Wanting not to cheat this time though, I tried learning a bit about speed reading. I know that I am too detail oriented and I fixate while reading. I have actually turned back a few pages to reread details of what a character was wearing at times. I need a good visual of what is going on for the story to work in my head. The speed reading methods I looked at all said not to concern yourself with comprehension at all. And I tried the methods and I comprehended nothing when I did.

I tried to pick and choose what parts I was going to read. Skimmed over parts, trying to pick out what is probably important. I read someone's review of the book, who said chapter 18, The soldier who saw everything twice, was an important chapter. So I read it. Skipped a whole lot of other chapters.

If I were on Jeopardy today, and the book came up as a category, I might be able to get some of those. Which was what I was interested in in the first place. Because I read a whole bunch of reviews and analysis of the book. But don't let my knowledge of anything ever fool you. Chances are I didn't come by it honestly. I'm about half full of crap.

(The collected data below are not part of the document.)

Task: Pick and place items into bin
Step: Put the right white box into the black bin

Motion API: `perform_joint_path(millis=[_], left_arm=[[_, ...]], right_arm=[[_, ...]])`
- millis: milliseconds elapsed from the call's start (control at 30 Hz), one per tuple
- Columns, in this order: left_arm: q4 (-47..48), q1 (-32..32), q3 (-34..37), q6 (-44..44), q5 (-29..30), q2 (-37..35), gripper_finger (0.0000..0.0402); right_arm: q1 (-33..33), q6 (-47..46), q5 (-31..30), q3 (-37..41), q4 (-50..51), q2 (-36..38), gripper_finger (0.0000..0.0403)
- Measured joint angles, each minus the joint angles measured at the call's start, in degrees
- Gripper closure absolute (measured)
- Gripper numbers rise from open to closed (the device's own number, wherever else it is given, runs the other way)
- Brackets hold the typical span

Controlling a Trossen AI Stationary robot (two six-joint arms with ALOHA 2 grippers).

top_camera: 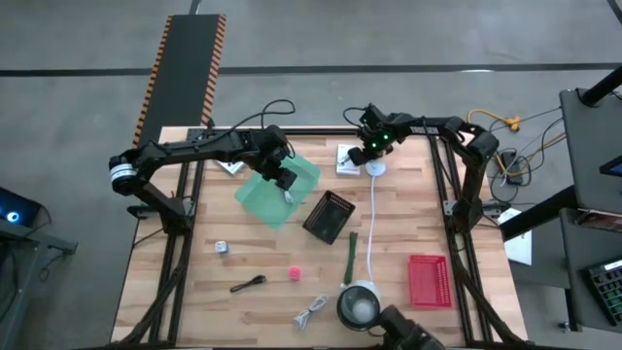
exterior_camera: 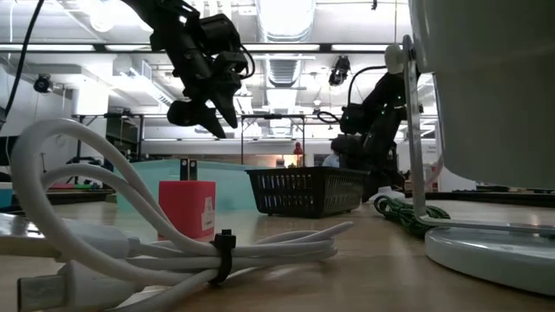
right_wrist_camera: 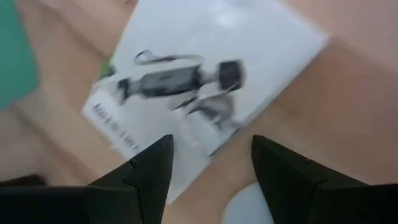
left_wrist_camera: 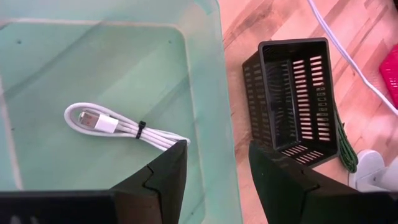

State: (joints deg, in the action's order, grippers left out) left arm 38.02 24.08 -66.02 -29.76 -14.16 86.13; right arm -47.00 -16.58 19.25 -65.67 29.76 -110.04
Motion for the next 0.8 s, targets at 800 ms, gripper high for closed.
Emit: perform_joint_path(millis=[800], left_arm=[[0.0,0.0,0.0,0.0,-0.2,0.0,0.0246]], right_arm=[[-0.8,2.7,-1.0,0.2,-1.9,0.0,0.0260]])
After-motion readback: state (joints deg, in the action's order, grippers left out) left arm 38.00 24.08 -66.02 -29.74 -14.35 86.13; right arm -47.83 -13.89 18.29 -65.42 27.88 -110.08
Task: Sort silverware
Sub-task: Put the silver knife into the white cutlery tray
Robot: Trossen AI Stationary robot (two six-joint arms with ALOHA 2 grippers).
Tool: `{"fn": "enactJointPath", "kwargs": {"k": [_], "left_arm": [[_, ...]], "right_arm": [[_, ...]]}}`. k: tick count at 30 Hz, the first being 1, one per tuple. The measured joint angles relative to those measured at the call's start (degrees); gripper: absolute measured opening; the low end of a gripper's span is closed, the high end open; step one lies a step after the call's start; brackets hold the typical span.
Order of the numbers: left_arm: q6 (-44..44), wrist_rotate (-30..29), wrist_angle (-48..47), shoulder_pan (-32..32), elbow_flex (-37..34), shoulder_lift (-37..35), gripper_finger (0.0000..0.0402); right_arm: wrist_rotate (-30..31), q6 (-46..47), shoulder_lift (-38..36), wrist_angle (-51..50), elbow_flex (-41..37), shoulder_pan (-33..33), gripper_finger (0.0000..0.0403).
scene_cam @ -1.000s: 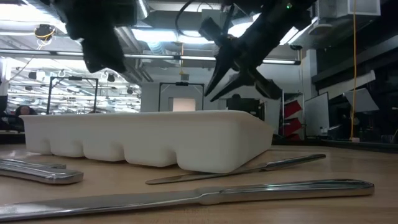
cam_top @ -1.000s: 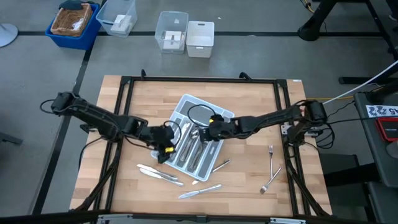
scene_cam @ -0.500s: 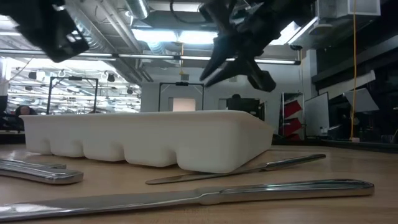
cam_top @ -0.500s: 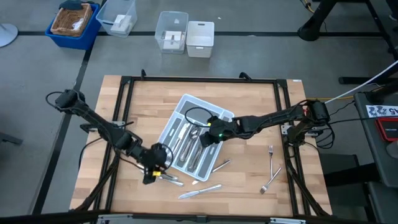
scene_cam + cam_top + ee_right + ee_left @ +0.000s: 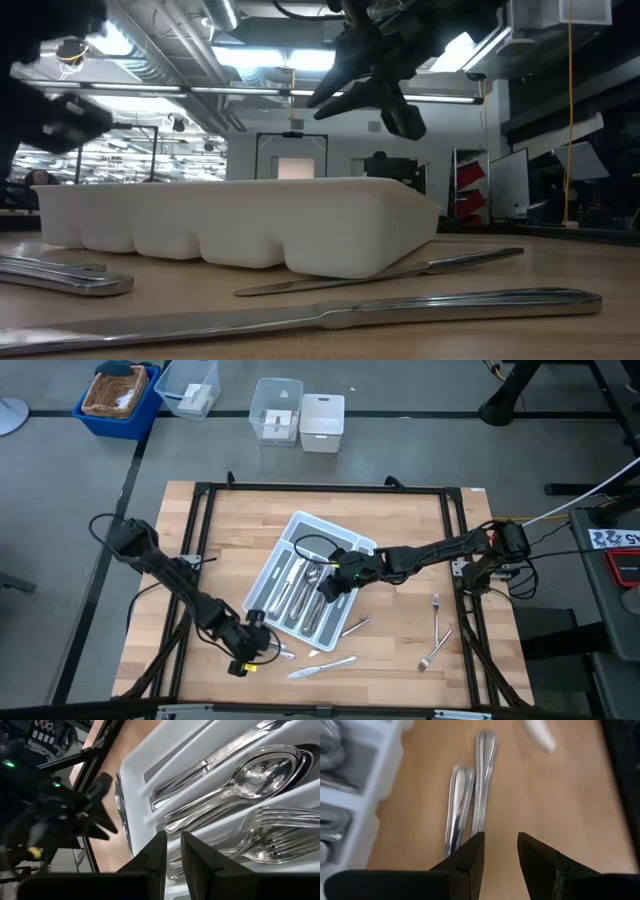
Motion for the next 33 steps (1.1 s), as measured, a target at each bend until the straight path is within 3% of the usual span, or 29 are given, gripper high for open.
{"fn": "enactJointPath", "kwargs": {"k": [12,20,29,33], "left_arm": [[0.67,-5.39,-0.29,0.06,-0.03,5.4,0.0107],[1.95,-5.59,-0.97,0.16,-0.04,5.2,0.0107],[9.43,-4.07,-1.11,0.21,0.28,8.31,0.0105],[11.78,-3.06,-0.94,0.23,0.28,8.5,0.0081]], "right_arm": [[-0.02,-1.66,0.02,-0.41,0.0,0.0,0.0057],[-0.04,-2.9,0.02,-0.46,0.0,0.0,0.0057],[-0.04,-2.9,0.02,-0.45,0.0,0.0,0.0057],[-0.07,-2.9,0.02,-0.41,0.0,0.0,0.0057]]}}
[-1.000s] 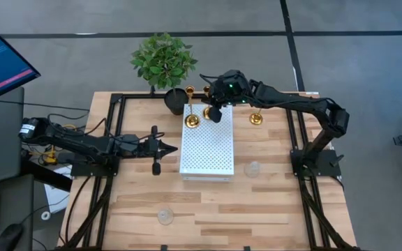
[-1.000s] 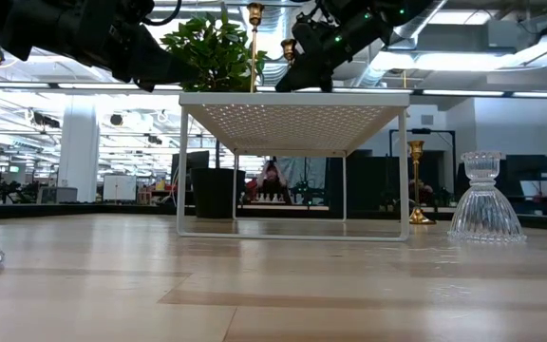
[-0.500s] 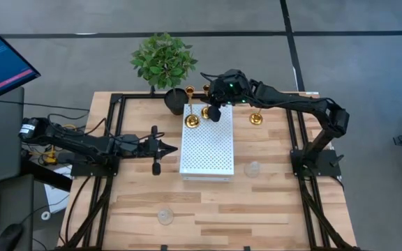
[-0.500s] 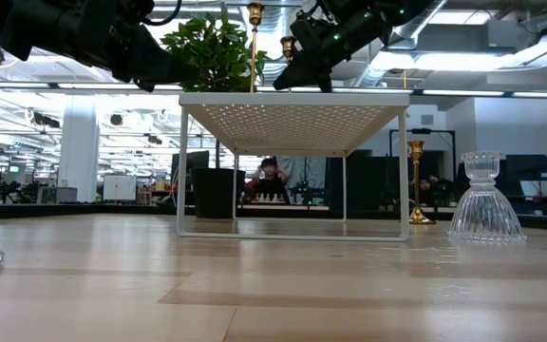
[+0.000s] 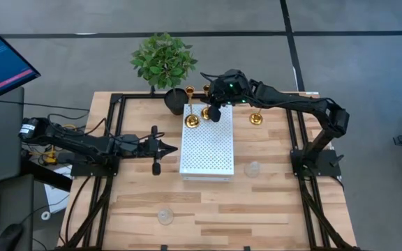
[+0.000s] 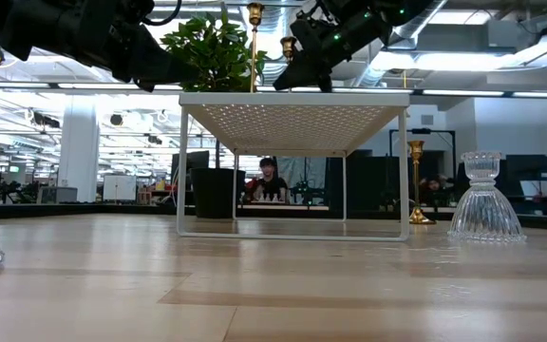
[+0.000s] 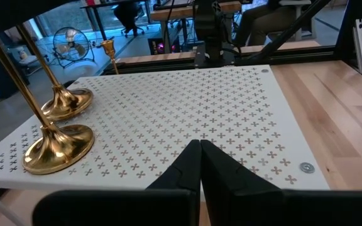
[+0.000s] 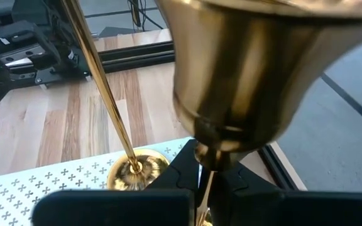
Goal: Pick & Place candle stick holders
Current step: Put the bottom gold candle holder on the shelf
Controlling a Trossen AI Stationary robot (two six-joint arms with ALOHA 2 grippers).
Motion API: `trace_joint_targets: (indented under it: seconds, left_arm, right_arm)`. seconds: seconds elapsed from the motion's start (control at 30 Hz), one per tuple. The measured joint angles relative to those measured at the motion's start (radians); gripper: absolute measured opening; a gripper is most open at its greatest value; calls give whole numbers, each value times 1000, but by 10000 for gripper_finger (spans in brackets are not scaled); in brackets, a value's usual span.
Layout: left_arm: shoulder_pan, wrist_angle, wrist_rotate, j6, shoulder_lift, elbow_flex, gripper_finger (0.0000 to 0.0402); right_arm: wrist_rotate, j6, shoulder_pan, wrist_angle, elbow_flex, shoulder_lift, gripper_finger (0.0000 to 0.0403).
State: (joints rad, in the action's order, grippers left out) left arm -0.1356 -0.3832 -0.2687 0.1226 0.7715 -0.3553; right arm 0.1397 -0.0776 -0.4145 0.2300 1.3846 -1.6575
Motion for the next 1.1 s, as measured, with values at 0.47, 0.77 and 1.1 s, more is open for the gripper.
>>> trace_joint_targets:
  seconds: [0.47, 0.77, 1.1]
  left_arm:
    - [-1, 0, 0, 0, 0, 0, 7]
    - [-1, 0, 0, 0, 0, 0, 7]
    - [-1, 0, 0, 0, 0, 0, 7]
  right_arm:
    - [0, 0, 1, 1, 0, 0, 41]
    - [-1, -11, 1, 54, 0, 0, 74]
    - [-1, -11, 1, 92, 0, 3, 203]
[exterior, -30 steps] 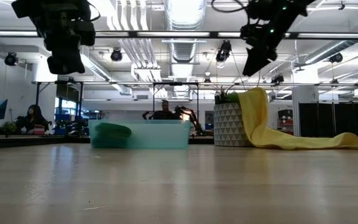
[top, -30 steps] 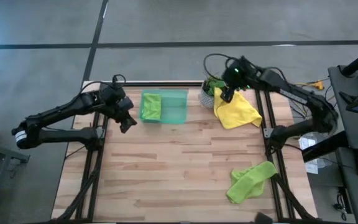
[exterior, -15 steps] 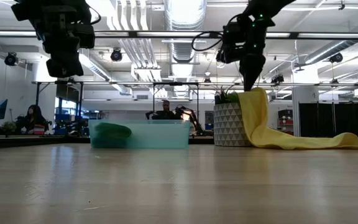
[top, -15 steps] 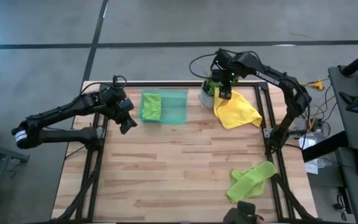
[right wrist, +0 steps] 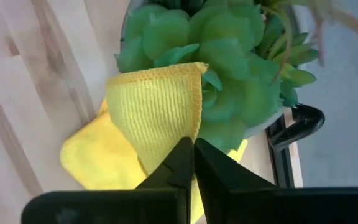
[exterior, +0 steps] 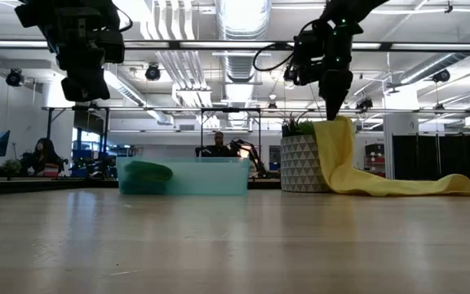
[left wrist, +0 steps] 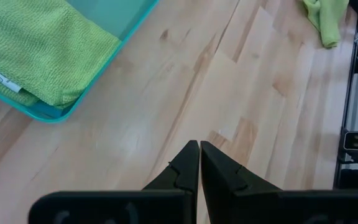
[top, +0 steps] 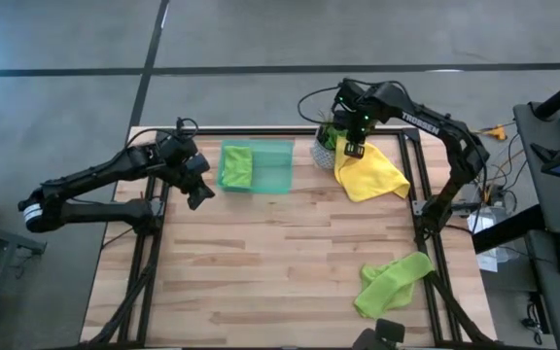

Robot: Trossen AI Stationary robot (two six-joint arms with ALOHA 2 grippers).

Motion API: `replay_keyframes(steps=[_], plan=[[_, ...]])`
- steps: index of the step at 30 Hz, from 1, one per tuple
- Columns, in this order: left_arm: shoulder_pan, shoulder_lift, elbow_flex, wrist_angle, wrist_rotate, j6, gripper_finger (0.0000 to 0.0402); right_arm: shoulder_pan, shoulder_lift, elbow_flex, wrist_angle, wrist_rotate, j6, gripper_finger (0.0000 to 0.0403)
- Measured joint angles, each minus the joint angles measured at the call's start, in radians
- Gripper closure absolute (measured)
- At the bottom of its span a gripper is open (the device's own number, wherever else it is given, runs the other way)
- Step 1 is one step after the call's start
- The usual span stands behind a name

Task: Fold microfiber towels
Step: Fold the yellow microfiber towel

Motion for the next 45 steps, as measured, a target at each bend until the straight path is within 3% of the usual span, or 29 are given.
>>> replay_keyframes(steps=[6,9,13,19,26,31,36,39,41,45], plan=[[0.000,0.000,0.000,0.003,0.000,0.000,0.0402,0.002,-0.070,0.007,-0.002,-0.011,0.069,0.0394],[0.000,0.000,0.000,0.016,0.000,0.001,0.0402,0.008,-0.136,0.019,0.003,-0.067,0.126,0.0394],[0.000,0.000,-0.001,0.132,0.000,0.002,0.0402,0.057,-0.231,0.021,0.026,-0.090,0.262,0.0394],[-0.005,0.011,-0.016,0.607,0.029,-0.006,0.0402,0.285,-0.335,0.021,0.153,-0.023,0.497,0.0394],[-0.033,0.145,-0.016,1.148,0.137,-0.105,0.0393,0.608,-0.350,0.027,0.410,0.290,0.729,0.0394],[-0.087,0.249,-0.006,1.255,0.218,-0.136,0.0330,0.732,-0.269,0.082,0.443,0.472,0.816,0.0394],[-0.149,0.292,-0.006,1.300,0.245,-0.138,0.0237,0.751,-0.155,0.184,0.412,0.485,0.823,0.0394],[-0.172,0.309,-0.007,1.269,0.201,-0.125,0.0189,0.748,-0.081,0.269,0.371,0.486,0.821,0.0394],[-0.186,0.321,-0.007,1.229,0.114,-0.112,0.0167,0.748,-0.039,0.330,0.349,0.481,0.801,0.0394],[-0.193,0.343,-0.009,1.175,0.011,-0.112,0.0154,0.750,0.027,0.462,0.241,0.425,0.766,0.0394]])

However, the quest to find books that I like to read is still on.


Wednesday, June 21, 2017

Class of 1987

This year I have been out of high school for 30 years. I had the opportunity to meet with some of my classmates from the class of 1987 last weekend at a fellow classmate's house. It was Girard's reunion weekend and this was a casual get together. But another fellow classmate brought his band, so it was a great casual get together with great music! Why is it so fun to visit with people from your past?

There really is something to the feeling you have around the people that you've known the longest. In the case of a high school reunion, it doesn't matter after 30 years how well you knew each other back then, you have ONE thing in common that gives you mutual interest in seeing each other happy, healthy, and doing well: you started out in the same place together. We all launched our adult lives from the same place. It really is a family of sort.



I didn't get any pictures, myself, but someone took this one of a few of us when we were looking at our senior yearbook. There were 79 of us in the class of 1987. We have only lost a couple in the past 30 years, so that is a pretty good thing!

Troy and I started dating the same year I graduated. Again, 30 years ago. 


We were baby adults, that's how I look at it today. I feel like that gives our marriage an advantage in the "will it last?" department. Why? 

Well, have you ever said to someone "I am really surprised the two of you are such good friends, you don't seem to have anything in common." And they responded with "Yeah, well, we were raised together, so....."

That's it. That's often all it takes to form a really strong bond. 

Sometimes Troy will start to tell me a story about when he was young, which I have already heard, of course. And I will remind him that we have lived MOST of our 50 year and 48 year lives together and I have had 30 years to hear the stories about the first 20 years.

When you've known somebody for that long, grown up with them in a sense, they get a free pass on a lot of aggravation you don't put up with from your more recently formed relationships. It's just the way it is. There is an investment there that you don't walk away from.

The older you get, the more important relationships become. If you get a chance to visit with someone who knew you back when, don't pass it up. Never let the notion that you won't have much in common set in. You already have enough in common to give you a warm, fuzzy feeling when you get to talking, guaranteed!


I'm not an angry person

I do get angry, everyone does.

But I know people....perhaps even live with some.....who run with that anger when they feel it. They explode, throw fits, yell. My personality doesn't deal with anger that way. I don't really want anything to do with anger. My response to it, when I feel it, is to find a positive way to channel it. And I usually do a pretty good job. I realize that I am in control of how I react to things that happen, even when those things are out of my control. I think about what I can do differently to prevent things from happening in a particular way that causes me anger.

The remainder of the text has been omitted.